NEW YORK What do you get for a year’s worth of marketing? For its videogame “Dead Space,” hitting stores this week, Electronic Arts unleashed TV, in-cinema, a Web site, a six-part animated comic book series and other elements to support the futuristic sci-fi horror epic.
In return, the company hopes to see major sales, especially with videogame reviewers calling the title “a masterpiece of gaming” and a “front-runner for the best game of the year.”
“What we did was create an arsenal of diversified assets,” said Andrew Green, online marketing manager at EA, Redwood City, Calif. “[Marketing launched a year out] to allow the community to whet its appetite for the game and invest in it.”

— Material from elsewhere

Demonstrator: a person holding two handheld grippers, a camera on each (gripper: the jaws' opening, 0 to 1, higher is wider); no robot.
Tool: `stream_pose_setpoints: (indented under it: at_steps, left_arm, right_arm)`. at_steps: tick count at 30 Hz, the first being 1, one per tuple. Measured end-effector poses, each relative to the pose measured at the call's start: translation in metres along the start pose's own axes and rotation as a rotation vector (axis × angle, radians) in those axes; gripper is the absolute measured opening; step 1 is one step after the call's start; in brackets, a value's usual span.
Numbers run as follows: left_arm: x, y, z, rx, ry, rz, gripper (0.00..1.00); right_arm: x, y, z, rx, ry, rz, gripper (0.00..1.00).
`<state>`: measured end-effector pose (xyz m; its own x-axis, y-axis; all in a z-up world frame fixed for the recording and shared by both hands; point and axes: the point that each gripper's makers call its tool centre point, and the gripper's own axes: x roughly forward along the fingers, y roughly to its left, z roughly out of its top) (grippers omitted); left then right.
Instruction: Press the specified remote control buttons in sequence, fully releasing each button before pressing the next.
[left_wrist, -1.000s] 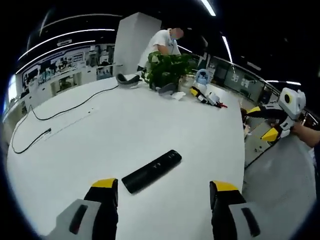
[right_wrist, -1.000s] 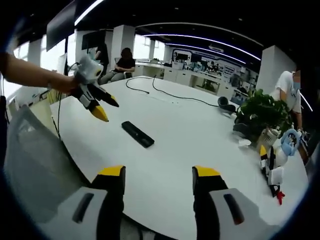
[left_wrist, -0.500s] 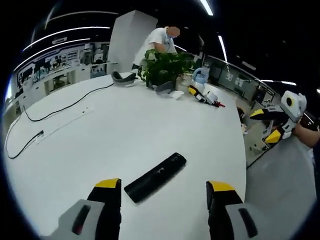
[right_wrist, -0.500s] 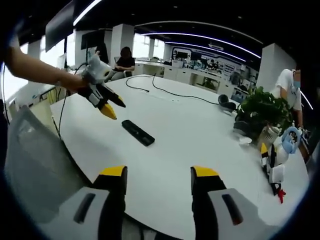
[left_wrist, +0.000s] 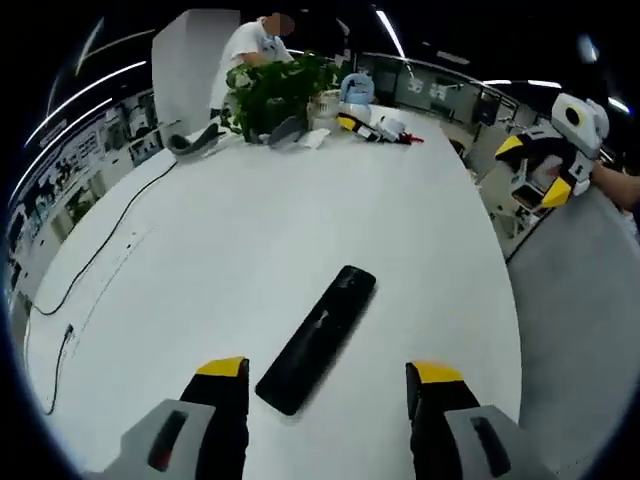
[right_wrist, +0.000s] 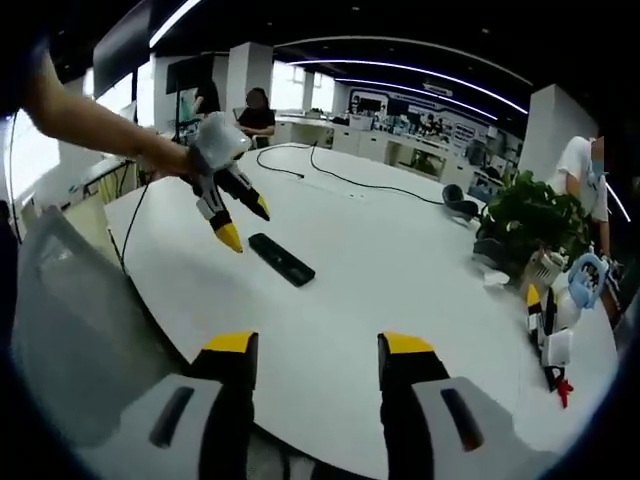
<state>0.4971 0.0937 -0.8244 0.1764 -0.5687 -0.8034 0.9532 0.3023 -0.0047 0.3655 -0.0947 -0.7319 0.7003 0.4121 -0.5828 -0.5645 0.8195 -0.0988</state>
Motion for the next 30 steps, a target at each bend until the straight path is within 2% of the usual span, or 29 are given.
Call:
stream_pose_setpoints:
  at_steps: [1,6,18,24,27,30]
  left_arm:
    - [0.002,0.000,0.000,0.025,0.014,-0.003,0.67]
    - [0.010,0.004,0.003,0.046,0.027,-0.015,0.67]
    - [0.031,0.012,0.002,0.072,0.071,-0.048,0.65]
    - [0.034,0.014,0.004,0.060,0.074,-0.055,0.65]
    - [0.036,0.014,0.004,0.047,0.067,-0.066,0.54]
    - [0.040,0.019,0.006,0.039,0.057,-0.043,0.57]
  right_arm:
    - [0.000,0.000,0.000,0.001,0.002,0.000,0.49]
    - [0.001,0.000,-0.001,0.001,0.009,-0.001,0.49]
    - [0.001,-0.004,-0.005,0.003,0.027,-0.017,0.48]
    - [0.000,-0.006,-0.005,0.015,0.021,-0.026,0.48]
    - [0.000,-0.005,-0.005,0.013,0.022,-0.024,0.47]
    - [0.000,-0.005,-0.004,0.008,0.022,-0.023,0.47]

Added Derek Chan, EA’s product manager for “Dead Space,” “To tell the story of this kind of thing takes a long time, a lot of conversation and dialogue, which is what we generated in the gaming community.”
Spend for the effort was not disclosed. EA spent $105 million on U.S. media in 2007 (not including online), per Nielsen Monitor-Plus, and $42 million through July.

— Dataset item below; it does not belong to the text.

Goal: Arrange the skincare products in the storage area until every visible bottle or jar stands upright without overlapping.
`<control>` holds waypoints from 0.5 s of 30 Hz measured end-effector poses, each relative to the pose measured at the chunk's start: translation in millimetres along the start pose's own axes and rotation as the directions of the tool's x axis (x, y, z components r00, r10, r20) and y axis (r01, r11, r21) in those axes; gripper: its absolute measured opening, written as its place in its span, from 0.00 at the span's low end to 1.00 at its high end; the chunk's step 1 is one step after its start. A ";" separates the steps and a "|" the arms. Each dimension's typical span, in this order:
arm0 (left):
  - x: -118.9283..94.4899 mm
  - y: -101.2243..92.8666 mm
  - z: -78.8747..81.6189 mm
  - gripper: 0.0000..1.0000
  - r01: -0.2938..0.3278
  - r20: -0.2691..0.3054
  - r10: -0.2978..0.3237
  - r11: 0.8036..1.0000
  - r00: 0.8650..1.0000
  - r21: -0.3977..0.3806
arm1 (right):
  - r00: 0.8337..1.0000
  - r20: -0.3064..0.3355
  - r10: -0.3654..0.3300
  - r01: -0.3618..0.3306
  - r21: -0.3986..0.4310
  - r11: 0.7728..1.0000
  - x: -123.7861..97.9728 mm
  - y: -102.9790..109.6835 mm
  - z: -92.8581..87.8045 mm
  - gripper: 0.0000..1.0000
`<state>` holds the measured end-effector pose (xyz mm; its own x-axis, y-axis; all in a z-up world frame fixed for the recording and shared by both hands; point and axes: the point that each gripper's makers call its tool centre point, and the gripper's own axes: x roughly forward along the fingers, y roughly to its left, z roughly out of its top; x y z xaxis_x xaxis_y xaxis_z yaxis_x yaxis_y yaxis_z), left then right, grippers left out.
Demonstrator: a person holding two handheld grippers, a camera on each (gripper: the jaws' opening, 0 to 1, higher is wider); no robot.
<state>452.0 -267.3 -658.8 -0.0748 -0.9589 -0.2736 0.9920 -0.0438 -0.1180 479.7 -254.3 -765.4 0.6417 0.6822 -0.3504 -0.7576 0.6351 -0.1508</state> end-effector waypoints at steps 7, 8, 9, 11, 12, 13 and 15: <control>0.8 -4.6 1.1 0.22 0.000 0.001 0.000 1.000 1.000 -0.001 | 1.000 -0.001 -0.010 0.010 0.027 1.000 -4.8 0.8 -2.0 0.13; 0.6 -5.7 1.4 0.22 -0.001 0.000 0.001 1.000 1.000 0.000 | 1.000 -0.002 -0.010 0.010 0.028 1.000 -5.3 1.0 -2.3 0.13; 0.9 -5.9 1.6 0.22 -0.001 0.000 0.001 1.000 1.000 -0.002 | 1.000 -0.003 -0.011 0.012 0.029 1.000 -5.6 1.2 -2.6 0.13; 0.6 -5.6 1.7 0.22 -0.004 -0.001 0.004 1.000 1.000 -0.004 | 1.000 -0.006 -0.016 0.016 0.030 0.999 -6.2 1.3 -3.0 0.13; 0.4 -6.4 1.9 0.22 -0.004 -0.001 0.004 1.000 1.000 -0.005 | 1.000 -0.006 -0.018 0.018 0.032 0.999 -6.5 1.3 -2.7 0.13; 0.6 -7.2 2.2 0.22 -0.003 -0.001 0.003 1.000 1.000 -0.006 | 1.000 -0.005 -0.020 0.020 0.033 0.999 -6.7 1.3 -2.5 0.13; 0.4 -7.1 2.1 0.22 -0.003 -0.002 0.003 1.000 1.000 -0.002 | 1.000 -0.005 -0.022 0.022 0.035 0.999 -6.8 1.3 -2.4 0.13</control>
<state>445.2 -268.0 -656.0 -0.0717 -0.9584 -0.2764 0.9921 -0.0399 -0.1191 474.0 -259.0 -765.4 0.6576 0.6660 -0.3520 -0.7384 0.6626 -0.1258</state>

TV launched earlier this month, via Heat, San Francisco, with 30-second spots on South Park, Adult Swim and Monday Night Football. Creative is running in-cinema in 2,000 theaters prior to trailers before R-rated movies.

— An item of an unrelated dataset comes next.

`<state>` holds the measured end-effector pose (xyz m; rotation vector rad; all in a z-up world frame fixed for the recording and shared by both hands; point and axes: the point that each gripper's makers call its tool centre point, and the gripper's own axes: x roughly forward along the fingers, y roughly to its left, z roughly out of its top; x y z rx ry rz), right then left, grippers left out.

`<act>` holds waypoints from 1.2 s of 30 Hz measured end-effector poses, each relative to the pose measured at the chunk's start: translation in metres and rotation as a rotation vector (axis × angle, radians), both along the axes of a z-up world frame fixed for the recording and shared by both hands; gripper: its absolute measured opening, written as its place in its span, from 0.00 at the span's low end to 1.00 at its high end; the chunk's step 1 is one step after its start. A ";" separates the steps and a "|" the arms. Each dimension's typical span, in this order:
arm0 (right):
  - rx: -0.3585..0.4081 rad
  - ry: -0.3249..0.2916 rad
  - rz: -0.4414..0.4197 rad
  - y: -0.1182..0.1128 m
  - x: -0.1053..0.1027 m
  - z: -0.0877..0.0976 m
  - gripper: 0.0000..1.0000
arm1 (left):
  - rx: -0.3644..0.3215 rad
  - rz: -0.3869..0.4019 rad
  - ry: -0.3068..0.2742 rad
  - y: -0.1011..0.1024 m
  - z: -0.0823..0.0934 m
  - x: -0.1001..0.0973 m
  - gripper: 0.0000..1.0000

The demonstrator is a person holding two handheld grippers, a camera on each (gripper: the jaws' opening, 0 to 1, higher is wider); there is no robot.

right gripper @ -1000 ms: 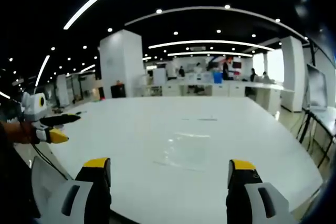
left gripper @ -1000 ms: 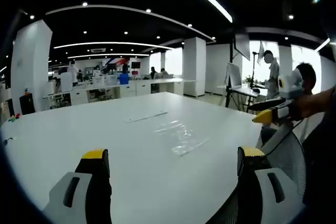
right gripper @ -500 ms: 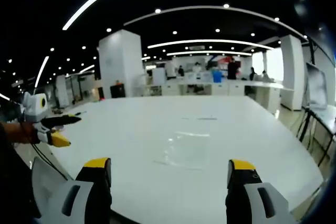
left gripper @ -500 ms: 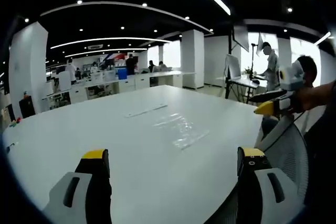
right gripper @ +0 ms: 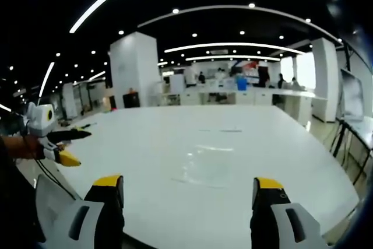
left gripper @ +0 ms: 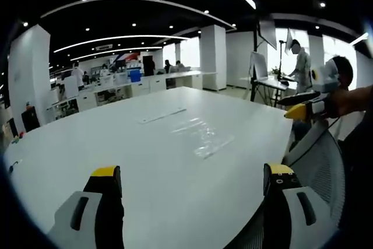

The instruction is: Open the resealable bag by pulling the two sides of the seal apart until the entire bag opening is separated and visibly accessible.

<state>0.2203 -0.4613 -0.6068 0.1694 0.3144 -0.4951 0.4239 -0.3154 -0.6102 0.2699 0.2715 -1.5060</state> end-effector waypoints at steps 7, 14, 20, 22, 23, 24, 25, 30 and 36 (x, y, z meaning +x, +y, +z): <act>0.007 0.004 0.004 0.001 0.002 -0.003 0.90 | 0.019 -0.003 -0.009 -0.001 -0.003 0.001 1.00; 0.010 0.011 0.009 -0.001 0.003 -0.006 0.90 | 0.062 -0.024 -0.036 -0.005 -0.012 0.003 1.00; 0.015 0.007 0.004 -0.001 0.004 -0.006 0.89 | 0.109 -0.064 -0.064 -0.018 -0.020 0.006 0.99; 0.019 0.008 -0.002 -0.001 0.002 -0.007 0.89 | 0.134 -0.093 -0.119 -0.021 -0.023 0.007 0.98; 0.020 0.007 -0.005 -0.001 0.002 -0.007 0.89 | 0.144 -0.101 -0.136 -0.022 -0.024 0.007 0.98; 0.022 0.008 -0.007 -0.001 0.001 -0.008 0.89 | 0.144 -0.115 -0.144 -0.028 -0.026 0.005 0.98; 0.022 0.008 -0.008 -0.002 0.000 -0.008 0.89 | 0.143 -0.117 -0.141 -0.031 -0.026 0.004 0.97; 0.031 0.018 -0.015 -0.001 -0.003 -0.011 0.89 | 0.162 -0.158 -0.157 -0.046 -0.033 0.002 0.94; 0.039 0.025 -0.026 -0.002 -0.007 -0.013 0.88 | 0.195 -0.252 -0.225 -0.064 -0.044 -0.001 0.95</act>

Comic books, both in print and animated online, developer diaries (via Deep Focus, New York) and a Web site, www.Deadspace.ea.com, bulked up the marketing. A new DVD, Dead Space Downfall, is an animated feature film being released Oct. 28.
Some early reviews of the game have found it bloody and violent. Chan acknowledged that the game was a departure from the media company’s usual fare of sports games and casual games for the uncommitted gamer. “That’s one of the big challenges we had here,” Chan said. “Not a lot of people thought we were capable of producing and marketing a property like this.